Le tribunal judiciaire de Limoges, par un jugement du 13 janvier 2026, a statué sur un recours formé par une commune contre la décision de recevabilité d’une procédure de surendettement. Une débitrice avait saisi la commission de surendettement, et une commune créancière avait contesté cette recevabilité en invoquant la mauvaise foi de la débitrice. La question de droit portait sur la charge de la preuve de la mauvaise foi et sur les conditions d’appréciation de la bonne foi. Le juge a déclaré la demande recevable, estimant que la présomption de bonne foi n’était pas renversée.

La présomption de bonne foi du débiteur et la charge de la preuve.

Le juge rappelle que la bonne foi du débiteur est présumée et qu’il incombe à celui qui la conteste de la démontrer. Il précise que cette appréciation doit tenir compte des circonstances de la cause et du comportement du débiteur à différentes périodes. En l’espèce, la commune n’a apporté aucun élément pour établir la mauvaise foi de la débitrice, échouant ainsi à renverser la présomption légale. La valeur de ce principe est fondamentale car elle protège le débiteur contre des contestations infondées et garantit l’accès à la procédure.

L’absence de démonstration de la mauvaise foi par le créancier.

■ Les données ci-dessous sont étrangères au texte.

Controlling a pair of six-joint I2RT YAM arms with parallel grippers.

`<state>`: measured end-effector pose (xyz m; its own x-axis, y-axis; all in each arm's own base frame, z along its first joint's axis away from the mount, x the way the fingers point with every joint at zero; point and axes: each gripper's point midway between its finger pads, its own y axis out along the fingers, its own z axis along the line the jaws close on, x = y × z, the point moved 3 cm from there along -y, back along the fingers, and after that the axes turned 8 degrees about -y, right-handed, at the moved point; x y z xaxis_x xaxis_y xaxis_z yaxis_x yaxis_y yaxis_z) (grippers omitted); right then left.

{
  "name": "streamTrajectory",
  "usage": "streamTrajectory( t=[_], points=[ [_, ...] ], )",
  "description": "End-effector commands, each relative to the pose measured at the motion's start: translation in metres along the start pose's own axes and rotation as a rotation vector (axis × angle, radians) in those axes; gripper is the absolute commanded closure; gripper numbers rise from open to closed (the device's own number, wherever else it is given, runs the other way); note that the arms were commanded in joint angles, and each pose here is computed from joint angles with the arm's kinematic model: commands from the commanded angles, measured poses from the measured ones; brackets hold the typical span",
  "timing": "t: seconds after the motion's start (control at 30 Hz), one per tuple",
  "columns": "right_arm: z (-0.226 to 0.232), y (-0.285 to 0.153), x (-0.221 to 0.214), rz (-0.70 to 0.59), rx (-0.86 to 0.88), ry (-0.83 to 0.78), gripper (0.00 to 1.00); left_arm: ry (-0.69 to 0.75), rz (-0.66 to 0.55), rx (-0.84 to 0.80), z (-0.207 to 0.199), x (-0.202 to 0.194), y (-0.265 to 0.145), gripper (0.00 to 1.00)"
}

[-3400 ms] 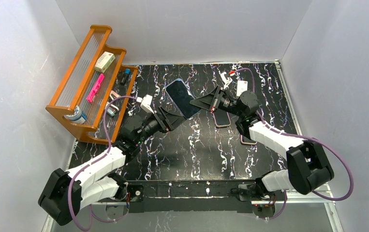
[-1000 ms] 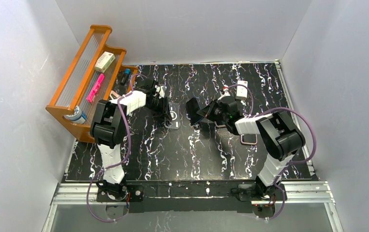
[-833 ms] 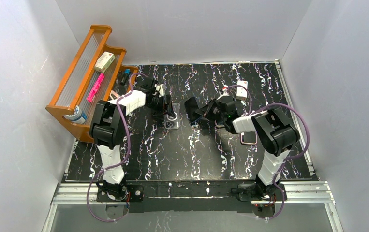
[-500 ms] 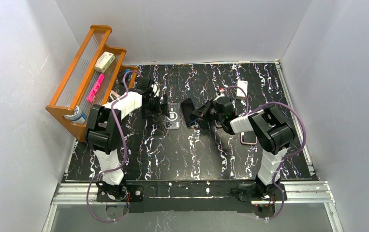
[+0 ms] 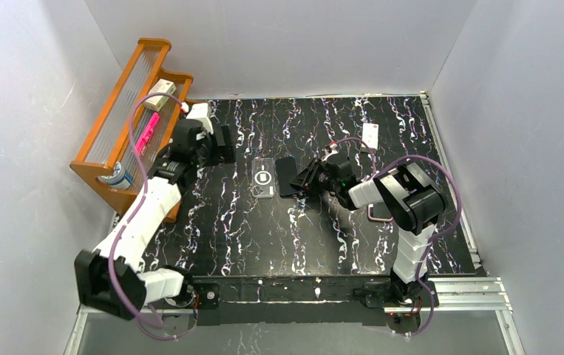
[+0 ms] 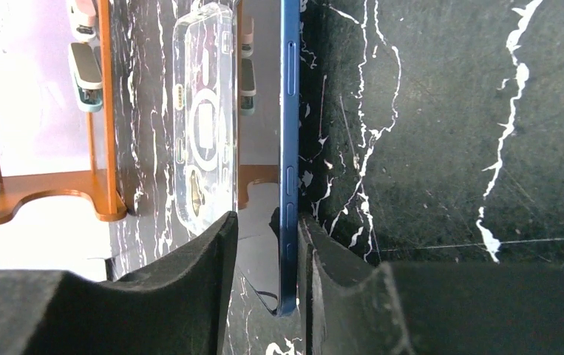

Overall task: Take the phone out of the phone case
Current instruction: Place the phone at the center of the board, then pick up the phone at the center of the board.

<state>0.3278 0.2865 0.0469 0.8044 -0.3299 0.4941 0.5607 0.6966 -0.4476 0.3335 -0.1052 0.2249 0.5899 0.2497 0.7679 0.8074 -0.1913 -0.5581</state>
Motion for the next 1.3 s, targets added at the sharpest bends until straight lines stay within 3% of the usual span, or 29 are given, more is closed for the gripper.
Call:
streamTrajectory(
  t=[0.0,0.23,0.3,0.5,0.93,1.07,1.17,1.27],
  points=[
    [0.003,0.002,0.0,0.011,-0.006,-0.068,0.56,0.032,-0.136,0.059,0.017,0.009,-0.023,0.02],
    [-0.019,-0.002,-0.01,0.087,-0.142,-0.159,0.48,0.039,-0.319,0.028,0.023,0.018,-0.068,0.02],
    [-0.023,-0.004,-0.012,0.105,-0.171,-0.191,0.39,0.049,-0.355,0.001,0.022,0.019,-0.08,0.02],
    [-0.025,-0.008,-0.015,0.138,-0.256,-0.271,0.27,0.014,-0.474,0.019,0.03,0.025,-0.104,0.02],
    [-0.02,-0.016,-0.012,0.159,-0.363,-0.398,0.13,-0.039,-0.534,0.059,0.043,0.019,-0.12,0.02],
    [-0.011,-0.027,0.007,0.129,-0.389,-0.498,0.11,-0.046,-0.529,0.048,0.042,0.017,-0.122,0.02],
    [-0.002,-0.041,0.031,0.086,-0.433,-0.612,0.02,-0.056,-0.522,0.047,0.043,0.013,-0.122,0.02],
    [-0.005,-0.057,0.051,0.053,-0.513,-0.69,0.01,-0.067,-0.516,0.051,0.045,0.009,-0.123,0.02]
  ],
)
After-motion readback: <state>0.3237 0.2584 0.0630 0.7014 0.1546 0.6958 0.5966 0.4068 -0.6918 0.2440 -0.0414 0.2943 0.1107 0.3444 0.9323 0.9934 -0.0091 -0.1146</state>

Le juge constate que la commune n’a pas démontré la mauvaise foi de la débitrice, et que cette dernière a justifié de sa situation socio-professionnelle. Il relève également une tentative de paiement partiel effectuée par un tiers pour le compte de la débitrice, ce qui tend à démontrer sa volonté de s’acquitter de ses dettes. La portée de cette décision est de rappeler que le simple fait de contester la recevabilité ne suffit pas et que le créancier doit rapporter des preuves tangibles.

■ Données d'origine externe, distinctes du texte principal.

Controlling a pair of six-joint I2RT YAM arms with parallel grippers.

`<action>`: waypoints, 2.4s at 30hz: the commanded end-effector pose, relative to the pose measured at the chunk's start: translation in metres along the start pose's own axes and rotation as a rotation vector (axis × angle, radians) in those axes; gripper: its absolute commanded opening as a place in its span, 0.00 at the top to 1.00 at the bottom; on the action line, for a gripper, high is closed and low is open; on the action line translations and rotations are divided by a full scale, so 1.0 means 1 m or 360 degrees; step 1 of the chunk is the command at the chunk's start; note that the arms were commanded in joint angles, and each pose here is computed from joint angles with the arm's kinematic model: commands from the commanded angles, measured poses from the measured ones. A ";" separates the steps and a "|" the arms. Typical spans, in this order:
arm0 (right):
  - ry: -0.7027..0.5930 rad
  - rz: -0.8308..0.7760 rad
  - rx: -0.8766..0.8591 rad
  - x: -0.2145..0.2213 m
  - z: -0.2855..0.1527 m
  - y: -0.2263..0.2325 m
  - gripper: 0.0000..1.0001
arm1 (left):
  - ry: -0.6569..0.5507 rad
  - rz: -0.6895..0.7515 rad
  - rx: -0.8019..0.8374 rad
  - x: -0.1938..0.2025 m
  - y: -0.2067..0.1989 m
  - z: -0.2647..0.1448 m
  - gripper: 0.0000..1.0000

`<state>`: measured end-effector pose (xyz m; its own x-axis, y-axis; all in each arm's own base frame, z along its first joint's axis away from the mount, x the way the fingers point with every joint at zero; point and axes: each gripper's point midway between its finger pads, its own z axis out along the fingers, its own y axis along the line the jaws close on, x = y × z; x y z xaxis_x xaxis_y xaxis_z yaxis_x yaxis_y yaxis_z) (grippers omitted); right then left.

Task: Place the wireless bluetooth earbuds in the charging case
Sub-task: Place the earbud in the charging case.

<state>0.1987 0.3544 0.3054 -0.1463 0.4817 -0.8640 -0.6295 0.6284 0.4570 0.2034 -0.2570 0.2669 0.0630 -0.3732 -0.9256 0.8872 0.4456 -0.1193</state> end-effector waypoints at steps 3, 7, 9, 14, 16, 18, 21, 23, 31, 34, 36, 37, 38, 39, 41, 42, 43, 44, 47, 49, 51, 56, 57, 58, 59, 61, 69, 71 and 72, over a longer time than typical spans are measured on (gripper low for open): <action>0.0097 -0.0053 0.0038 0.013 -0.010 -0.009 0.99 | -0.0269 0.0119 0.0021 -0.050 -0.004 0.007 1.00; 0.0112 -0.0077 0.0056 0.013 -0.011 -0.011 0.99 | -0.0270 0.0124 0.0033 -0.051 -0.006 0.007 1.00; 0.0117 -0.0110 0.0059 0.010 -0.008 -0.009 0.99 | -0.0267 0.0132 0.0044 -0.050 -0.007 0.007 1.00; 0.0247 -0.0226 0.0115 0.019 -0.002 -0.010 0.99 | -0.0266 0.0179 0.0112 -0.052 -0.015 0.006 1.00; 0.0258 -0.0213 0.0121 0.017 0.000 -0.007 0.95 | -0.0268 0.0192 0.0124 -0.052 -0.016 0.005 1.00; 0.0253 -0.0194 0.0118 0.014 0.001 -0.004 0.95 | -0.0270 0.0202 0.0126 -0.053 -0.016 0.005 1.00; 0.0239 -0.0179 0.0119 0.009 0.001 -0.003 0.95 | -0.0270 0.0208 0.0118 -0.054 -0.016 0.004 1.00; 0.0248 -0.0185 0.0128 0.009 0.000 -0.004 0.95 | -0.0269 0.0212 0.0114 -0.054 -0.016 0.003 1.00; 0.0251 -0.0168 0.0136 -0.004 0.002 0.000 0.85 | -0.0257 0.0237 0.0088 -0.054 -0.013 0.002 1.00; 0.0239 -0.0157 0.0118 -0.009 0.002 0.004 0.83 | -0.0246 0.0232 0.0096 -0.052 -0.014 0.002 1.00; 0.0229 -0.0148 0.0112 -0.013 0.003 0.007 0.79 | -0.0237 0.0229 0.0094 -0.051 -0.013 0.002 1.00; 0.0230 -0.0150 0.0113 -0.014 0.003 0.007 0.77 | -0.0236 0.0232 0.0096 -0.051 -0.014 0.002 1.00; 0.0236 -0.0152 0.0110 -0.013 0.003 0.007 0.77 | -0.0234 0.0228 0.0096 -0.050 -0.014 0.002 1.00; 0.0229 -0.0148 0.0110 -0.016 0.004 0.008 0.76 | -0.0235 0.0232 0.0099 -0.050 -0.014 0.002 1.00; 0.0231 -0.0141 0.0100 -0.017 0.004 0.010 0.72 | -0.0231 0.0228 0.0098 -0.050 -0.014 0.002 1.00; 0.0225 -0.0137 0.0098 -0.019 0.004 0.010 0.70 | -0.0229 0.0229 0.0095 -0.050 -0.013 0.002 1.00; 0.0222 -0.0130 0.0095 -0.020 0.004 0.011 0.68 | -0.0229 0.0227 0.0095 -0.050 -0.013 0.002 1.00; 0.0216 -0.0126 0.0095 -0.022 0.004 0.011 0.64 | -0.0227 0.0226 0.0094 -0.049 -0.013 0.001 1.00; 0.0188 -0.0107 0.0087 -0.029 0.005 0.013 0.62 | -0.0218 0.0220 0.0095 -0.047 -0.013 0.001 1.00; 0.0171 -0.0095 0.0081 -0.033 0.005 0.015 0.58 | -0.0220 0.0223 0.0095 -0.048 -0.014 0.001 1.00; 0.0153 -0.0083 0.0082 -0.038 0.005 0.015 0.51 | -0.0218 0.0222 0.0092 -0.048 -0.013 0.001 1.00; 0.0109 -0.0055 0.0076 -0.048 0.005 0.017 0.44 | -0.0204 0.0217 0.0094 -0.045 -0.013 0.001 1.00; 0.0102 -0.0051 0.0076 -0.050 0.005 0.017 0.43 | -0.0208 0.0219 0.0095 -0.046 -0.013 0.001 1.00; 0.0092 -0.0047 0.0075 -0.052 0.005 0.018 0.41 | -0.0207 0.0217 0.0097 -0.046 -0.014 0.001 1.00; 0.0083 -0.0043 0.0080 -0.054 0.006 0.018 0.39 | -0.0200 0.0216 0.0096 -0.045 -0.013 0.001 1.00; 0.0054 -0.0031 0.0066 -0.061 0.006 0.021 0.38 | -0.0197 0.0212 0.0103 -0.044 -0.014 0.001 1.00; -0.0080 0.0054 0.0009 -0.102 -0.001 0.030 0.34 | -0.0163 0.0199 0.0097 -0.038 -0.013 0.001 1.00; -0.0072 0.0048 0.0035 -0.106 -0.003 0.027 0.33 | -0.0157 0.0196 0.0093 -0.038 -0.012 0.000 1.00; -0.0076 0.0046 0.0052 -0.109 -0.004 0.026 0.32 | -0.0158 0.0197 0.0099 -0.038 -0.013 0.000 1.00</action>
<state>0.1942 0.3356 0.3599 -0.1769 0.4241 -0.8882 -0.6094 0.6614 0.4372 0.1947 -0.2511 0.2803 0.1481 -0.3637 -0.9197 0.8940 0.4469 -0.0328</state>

L’appréciation concrète de la bonne foi par le juge du fond.

Le juge ne se contente pas d’une présomption abstraite mais examine les éléments concrets du dossier, comme la situation professionnelle et les tentatives de remboursement. Il écarte ainsi l’argument de la commune selon lequel la débitrice ne s’était pas rapprochée de ses services. La valeur de cette approche est de permettre une évaluation individualisée de la bonne foi, évitant une application mécanique de la règle. La portée de ce jugement est de confirmer que le juge exerce un contrôle souverain sur les éléments de preuve produits.

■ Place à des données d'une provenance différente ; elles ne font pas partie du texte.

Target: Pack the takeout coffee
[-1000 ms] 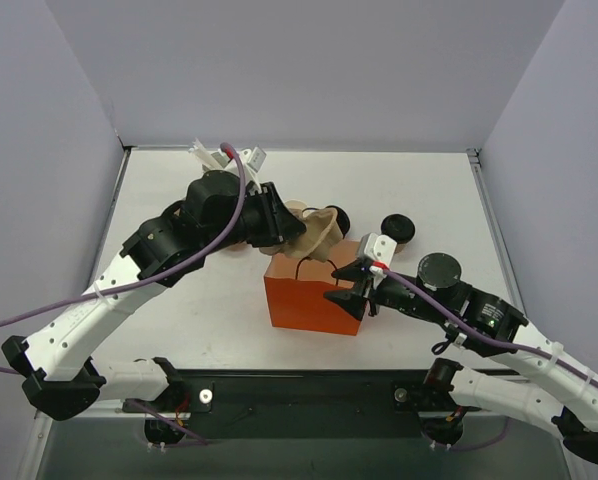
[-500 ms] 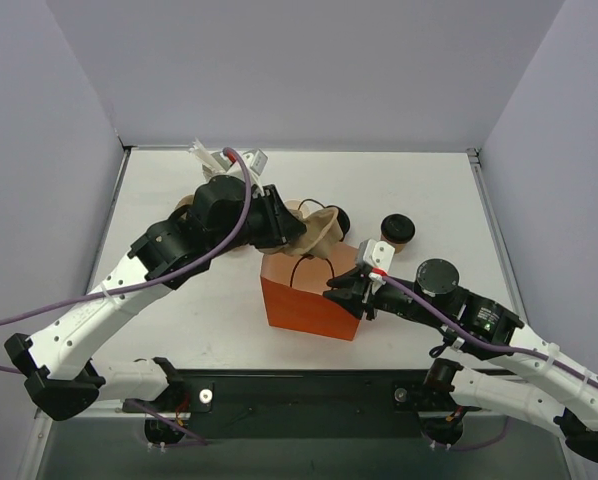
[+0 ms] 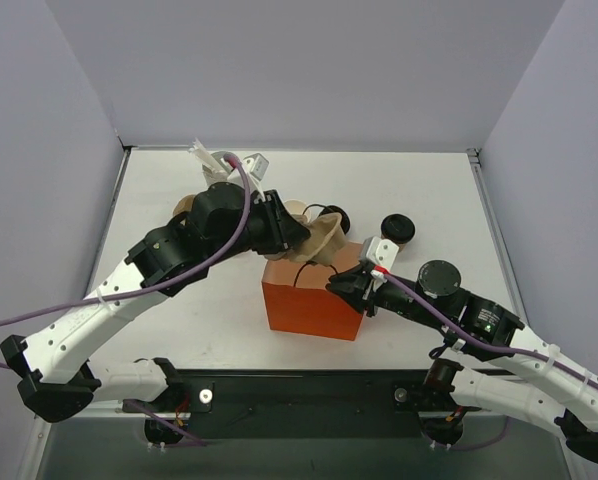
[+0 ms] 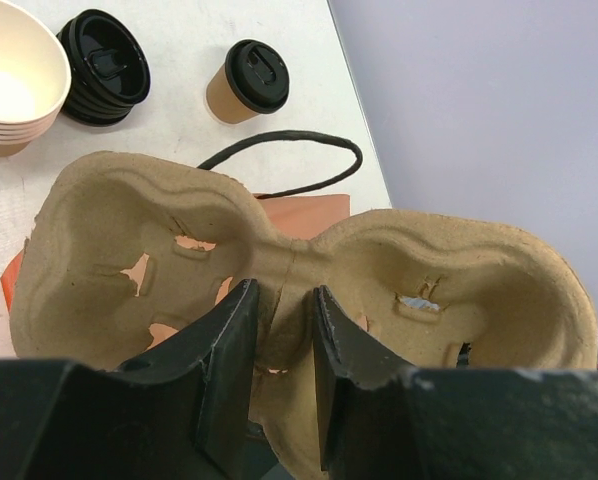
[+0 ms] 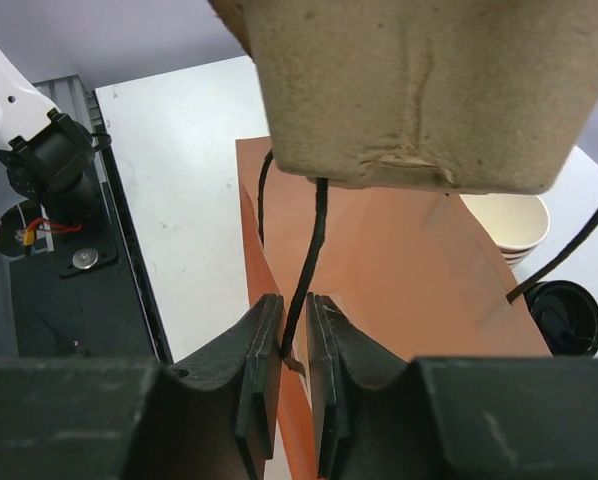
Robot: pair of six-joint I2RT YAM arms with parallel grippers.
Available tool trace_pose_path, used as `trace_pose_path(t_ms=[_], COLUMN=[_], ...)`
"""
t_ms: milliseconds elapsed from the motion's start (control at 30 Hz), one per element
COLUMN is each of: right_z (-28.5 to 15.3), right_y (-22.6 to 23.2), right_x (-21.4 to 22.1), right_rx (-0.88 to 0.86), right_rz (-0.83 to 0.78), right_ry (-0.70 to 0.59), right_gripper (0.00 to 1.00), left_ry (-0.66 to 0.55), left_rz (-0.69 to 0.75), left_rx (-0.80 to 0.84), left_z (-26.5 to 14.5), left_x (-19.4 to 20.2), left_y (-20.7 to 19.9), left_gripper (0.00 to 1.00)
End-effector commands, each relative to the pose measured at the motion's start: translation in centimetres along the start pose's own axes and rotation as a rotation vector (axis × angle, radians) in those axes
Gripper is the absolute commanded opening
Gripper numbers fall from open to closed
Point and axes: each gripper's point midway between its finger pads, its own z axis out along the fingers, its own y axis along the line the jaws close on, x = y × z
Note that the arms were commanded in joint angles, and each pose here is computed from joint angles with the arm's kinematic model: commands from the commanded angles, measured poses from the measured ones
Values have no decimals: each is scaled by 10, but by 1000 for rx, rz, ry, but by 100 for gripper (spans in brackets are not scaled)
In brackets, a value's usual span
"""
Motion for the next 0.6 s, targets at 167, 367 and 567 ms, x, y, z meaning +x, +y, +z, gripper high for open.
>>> trace_pose_path(t_ms=[167, 367, 567], right_z=[5, 7, 6], right_y=[-6, -8, -8], right_x=[-9, -16, -20], right_rx=[40, 58, 59], right_rz=[9, 29, 31], right_ry=[-45, -81, -91], right_gripper=[17, 17, 23], left_ry=[-79, -79, -91], left_rz=[-96, -104, -132], left_rx=[92, 84, 108], left_z=[-32, -34, -37], left_x=[-21, -19, -22], left_y=[-23, -19, -24], left_gripper=[33, 33, 33])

La confirmation de la recevabilité et ses conséquences pratiques.

En déclarant la demande recevable, le jugement ouvre la voie à l’application des mesures de traitement du surendettement pour une durée maximale de deux ans. Ces mesures incluent la suspension des procédures d’exécution et l’interdiction pour le débiteur d’aggraver son insolvabilité. La portée pratique est immédiate pour la débitrice, qui bénéficie d’une protection contre ses créanciers. La décision rappelle enfin que la recevabilité n’est pas une fin en soi mais le point de départ d’une procédure visant à apurer le passif.